How to use dataset resources

Use the following resources listed below to wrap data from any data source. This will enable you to register your dataset's columnar data and metadata to Vectice.

Vectice stores the metadata of your datasets, not your actual datasets.

Resources
Description

Resource()

Wrap your dataset's columnar data and metadata from your storage location. It can be extended for any data source. (example: Redshift, RDS, etc.)

FileResource(...)

Wrap your dataset's columnar data and metadata from a local file.

GCSResource(...)

Wrap your dataset's columnar data and metadata from your Google Cloud Storage (GCS) source.

S3Resource(...)

Wrap your dataset's columnar data and its metadata from your AWS S3 source.

BigQueryResource(...)

Wrap your dataset's columnar data and metadata from your BigQuery source.

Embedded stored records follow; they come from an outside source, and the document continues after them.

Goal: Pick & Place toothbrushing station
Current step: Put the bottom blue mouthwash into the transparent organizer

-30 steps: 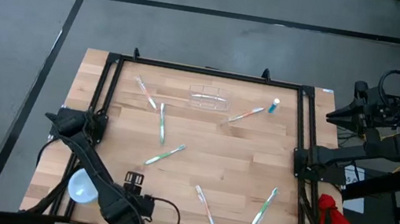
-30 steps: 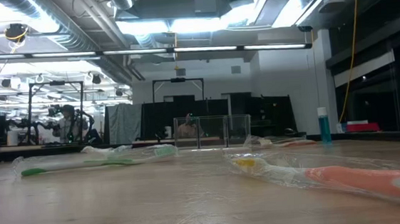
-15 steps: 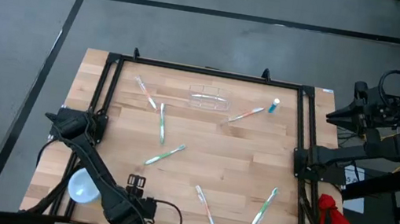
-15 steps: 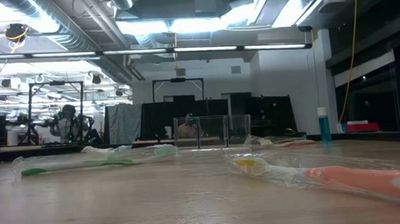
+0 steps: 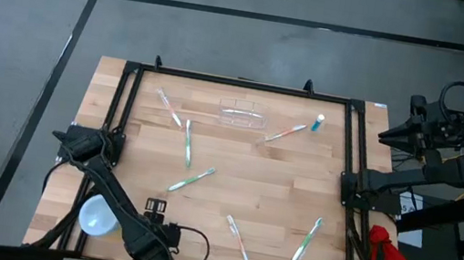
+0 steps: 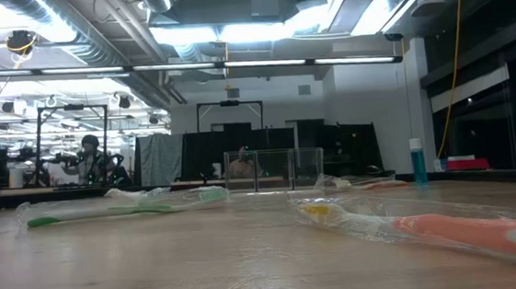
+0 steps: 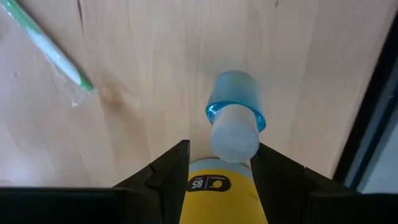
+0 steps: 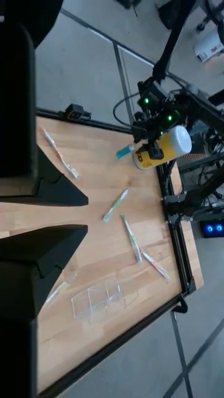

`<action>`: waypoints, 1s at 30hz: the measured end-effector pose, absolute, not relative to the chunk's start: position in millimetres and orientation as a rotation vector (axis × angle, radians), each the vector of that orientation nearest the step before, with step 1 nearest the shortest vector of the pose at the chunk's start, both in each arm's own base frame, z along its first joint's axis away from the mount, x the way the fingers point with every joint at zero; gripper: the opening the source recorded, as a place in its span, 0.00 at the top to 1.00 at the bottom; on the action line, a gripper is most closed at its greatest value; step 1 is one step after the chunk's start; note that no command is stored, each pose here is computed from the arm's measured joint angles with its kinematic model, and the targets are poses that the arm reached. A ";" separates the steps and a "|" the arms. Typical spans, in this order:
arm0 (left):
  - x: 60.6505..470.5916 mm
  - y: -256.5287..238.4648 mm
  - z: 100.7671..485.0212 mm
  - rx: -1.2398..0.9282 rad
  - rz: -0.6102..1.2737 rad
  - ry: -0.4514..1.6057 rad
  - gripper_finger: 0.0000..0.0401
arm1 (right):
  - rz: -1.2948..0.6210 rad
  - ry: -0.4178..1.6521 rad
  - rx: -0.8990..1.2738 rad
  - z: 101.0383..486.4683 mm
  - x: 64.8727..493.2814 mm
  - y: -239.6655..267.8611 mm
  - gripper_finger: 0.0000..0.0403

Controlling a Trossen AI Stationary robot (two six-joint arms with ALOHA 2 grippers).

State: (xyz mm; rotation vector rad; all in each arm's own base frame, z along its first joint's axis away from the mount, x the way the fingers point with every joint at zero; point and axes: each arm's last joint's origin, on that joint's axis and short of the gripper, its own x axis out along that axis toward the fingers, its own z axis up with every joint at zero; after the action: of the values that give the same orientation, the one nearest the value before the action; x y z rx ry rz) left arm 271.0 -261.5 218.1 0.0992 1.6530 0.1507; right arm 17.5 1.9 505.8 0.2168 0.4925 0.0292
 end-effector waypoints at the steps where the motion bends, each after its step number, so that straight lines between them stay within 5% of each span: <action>1: 271.2 -260.7 217.1 0.100 0.154 1.656 0.59 | 0.037 0.489 0.221 506.2 17.7 2.1 0.85; 30: 283.3 -257.3 219.0 -0.003 0.134 1.612 0.60 | 0.033 0.486 0.245 506.5 17.9 2.2 0.85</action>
State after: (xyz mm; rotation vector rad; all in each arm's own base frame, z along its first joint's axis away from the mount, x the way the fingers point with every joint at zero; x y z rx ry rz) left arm 283.3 -257.3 219.0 -0.0031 1.6115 0.1338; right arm 17.9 2.2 506.5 0.2445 0.4856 0.0326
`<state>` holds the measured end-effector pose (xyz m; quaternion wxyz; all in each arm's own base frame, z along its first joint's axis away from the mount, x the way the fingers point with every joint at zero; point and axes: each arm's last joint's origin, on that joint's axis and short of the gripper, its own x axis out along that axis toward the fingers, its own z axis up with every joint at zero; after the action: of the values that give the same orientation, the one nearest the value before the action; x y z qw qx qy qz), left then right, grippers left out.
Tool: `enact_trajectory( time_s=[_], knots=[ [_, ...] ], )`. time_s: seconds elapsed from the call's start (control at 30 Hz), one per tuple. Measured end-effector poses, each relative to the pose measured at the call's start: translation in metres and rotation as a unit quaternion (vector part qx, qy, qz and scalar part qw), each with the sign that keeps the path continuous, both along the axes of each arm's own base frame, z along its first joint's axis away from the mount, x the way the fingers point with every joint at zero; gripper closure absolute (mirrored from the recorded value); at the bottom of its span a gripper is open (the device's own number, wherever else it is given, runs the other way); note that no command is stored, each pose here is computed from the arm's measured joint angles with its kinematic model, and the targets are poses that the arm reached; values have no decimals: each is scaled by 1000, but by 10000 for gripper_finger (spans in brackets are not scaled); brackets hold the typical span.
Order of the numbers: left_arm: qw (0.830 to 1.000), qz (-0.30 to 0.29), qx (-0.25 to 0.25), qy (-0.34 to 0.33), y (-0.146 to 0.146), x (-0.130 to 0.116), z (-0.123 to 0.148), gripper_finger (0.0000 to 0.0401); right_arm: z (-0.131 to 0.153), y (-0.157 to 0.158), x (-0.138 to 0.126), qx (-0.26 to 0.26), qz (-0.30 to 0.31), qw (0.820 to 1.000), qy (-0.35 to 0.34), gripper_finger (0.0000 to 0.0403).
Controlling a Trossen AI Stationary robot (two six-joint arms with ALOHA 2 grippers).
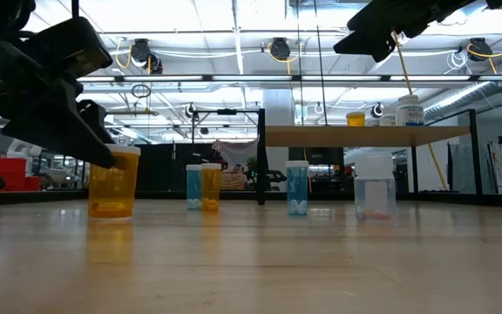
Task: Pick and place medicine bottles onto shelf by color
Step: Put the large orange pill bottle on the shelf aligned with the other large orange pill bottle
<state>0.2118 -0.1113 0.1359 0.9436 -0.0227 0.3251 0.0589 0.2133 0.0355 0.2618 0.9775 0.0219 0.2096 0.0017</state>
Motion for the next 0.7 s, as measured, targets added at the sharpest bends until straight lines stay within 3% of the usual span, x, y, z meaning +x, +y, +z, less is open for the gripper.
enact_trajectory(
  time_s=[0.3, 0.5, 0.7],
  knots=[
    [1000, -2, 3, -26, 0, 4, 4, 184, 0, 0, 6, 4, -16, 1000, -16, 152],
    [998, 1, -1, -67, 4, 12, 12, 185, -5, 5, 33, 0, -11, 997, -77, 152],
    [998, 11, -2, -55, 7, 12, 9, 185, -24, 11, 64, -10, -6, 995, -104, 152]
  ],
)
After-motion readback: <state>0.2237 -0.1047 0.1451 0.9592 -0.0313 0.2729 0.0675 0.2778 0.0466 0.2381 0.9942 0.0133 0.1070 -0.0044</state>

DatabricksTableResource(...)

Wrap your dataset's columnar data and metadata from your Databricks source.

Resource Usage Examples

Below we highlight how you can use the available Resources to wrap your dataset's columnar and metadata to later register your dataset to Vectice.

A Custom Data Source

To wrap data from a custom data source, create a custom resource inherited from the base Resource class and implement your own _build_metadata() and _fetch_data() methods.

View our guide How to add a custom data source for more information and examples.

Local Data Source

Use FileResource() to wrap columnar data that you have stored in a local file.

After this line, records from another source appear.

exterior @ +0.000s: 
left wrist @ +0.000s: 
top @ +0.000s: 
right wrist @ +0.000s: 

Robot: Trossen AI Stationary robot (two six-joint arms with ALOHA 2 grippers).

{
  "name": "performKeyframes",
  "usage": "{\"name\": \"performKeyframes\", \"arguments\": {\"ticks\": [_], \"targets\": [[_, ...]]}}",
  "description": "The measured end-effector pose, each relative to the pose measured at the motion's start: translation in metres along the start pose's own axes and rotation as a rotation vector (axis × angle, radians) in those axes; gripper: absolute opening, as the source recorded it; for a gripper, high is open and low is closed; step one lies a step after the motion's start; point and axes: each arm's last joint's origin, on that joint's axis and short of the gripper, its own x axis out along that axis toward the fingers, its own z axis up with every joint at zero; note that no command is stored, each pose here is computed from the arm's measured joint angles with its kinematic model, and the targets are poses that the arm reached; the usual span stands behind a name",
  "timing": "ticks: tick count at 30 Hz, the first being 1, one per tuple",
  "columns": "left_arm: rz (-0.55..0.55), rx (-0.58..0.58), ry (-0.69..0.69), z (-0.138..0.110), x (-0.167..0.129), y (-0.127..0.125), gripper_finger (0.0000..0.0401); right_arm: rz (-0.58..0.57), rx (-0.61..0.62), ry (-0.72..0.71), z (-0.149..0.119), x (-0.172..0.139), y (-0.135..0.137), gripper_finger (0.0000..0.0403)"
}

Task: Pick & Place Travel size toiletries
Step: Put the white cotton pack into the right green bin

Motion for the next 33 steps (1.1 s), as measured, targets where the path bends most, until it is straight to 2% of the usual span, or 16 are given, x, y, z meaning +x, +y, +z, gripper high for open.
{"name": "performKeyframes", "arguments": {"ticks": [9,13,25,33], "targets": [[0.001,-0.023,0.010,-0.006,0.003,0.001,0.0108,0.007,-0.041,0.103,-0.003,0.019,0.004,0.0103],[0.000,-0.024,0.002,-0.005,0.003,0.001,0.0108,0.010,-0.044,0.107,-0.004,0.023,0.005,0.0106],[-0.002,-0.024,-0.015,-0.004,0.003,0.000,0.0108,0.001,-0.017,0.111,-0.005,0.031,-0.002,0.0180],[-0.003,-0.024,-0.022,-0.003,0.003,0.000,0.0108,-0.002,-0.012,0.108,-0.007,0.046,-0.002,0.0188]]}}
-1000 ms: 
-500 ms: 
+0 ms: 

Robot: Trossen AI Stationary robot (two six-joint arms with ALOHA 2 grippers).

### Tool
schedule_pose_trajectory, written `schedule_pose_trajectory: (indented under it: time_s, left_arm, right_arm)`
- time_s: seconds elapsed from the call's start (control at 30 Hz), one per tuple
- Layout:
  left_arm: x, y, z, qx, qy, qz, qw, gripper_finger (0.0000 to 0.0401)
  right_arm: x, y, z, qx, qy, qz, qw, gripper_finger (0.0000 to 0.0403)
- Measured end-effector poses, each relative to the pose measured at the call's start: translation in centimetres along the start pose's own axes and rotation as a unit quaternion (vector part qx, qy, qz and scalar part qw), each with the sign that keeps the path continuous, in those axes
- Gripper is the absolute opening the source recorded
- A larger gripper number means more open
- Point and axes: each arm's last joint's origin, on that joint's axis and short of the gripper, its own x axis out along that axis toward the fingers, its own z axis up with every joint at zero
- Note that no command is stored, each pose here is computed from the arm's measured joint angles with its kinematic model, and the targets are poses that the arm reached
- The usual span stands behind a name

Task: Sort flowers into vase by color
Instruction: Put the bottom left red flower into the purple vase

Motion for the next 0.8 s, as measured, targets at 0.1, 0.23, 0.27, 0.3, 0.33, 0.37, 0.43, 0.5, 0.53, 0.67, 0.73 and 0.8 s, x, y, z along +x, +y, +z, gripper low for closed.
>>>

from vectice import FileResource

my_resource = FileResource(paths="my_resource_path")

Google Cloud Storage Data Source

Use GCSResource() to wrap columnar data that you have stored in Google Cloud Storage to Vectice.

You have the option to retrieve file size, creation date and updated date (used for auto-versioning) up to 5000 files.

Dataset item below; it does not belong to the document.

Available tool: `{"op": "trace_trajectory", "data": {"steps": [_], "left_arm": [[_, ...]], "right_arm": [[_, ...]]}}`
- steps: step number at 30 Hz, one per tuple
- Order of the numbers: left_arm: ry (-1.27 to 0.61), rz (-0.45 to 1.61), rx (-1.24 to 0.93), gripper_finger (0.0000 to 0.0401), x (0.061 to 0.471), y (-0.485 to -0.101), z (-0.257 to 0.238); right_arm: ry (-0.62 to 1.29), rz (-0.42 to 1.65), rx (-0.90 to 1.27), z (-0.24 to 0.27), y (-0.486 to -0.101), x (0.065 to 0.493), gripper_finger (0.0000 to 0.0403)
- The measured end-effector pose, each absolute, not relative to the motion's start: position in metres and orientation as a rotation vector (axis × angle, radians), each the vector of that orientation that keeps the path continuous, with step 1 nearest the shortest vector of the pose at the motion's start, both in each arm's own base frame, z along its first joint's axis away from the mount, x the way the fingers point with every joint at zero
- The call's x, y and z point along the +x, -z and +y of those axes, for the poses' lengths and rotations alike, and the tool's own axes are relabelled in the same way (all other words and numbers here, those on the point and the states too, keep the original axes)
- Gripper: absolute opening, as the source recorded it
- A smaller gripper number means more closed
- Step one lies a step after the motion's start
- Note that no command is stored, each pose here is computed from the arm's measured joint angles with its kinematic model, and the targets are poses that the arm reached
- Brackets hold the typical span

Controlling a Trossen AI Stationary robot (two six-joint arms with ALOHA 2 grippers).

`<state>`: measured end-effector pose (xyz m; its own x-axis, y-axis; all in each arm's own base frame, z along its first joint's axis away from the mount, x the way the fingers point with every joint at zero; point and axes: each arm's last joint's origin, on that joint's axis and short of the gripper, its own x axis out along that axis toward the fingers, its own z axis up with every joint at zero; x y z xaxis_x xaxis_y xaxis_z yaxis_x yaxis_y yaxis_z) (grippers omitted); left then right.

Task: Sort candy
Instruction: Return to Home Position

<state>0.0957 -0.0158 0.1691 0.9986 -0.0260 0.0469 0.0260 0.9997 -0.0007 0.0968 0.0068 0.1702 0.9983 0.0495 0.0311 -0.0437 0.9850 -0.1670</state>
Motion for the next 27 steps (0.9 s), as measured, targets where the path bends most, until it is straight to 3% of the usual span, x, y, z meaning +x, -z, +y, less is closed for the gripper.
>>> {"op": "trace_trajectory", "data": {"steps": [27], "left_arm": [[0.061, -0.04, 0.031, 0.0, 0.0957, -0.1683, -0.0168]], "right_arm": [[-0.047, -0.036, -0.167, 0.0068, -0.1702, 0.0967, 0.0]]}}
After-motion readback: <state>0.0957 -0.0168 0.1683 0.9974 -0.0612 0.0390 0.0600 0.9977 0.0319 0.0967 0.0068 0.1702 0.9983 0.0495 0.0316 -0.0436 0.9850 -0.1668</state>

from vectice import GCSResource

my_resource = GCSResource(
    uris="gs://my_bucket_name/my_folder/my_filename"
)

AWS S3 Data Source

Use S3Resource() to wrap data that you have stored in AWS S3.

You have the option to retrieve file size, creation date and updated date (used for auto-versioning) up to 5000 files.

from vectice import S3Resource

my_resource = S3Resource(
    uris="s3://my_bucket_name/my_resource_path"
)

BigQuery Data Source

Use BigQueryResource()to wrap data that you have stored in Google's BigQuery.

from vectice import BigQueryResource

my_resource = BigQueryResource(
    paths="bigquery-public-data.stackoverflow.posts_questions",
)

Databricks Data Source

Use DatabricksTableResource() to wrap data that you have stored in Databricks.

from vectice import DatabricksTableResource

my_resource = DatabricksTableResource(
    paths="path/to/resources"
)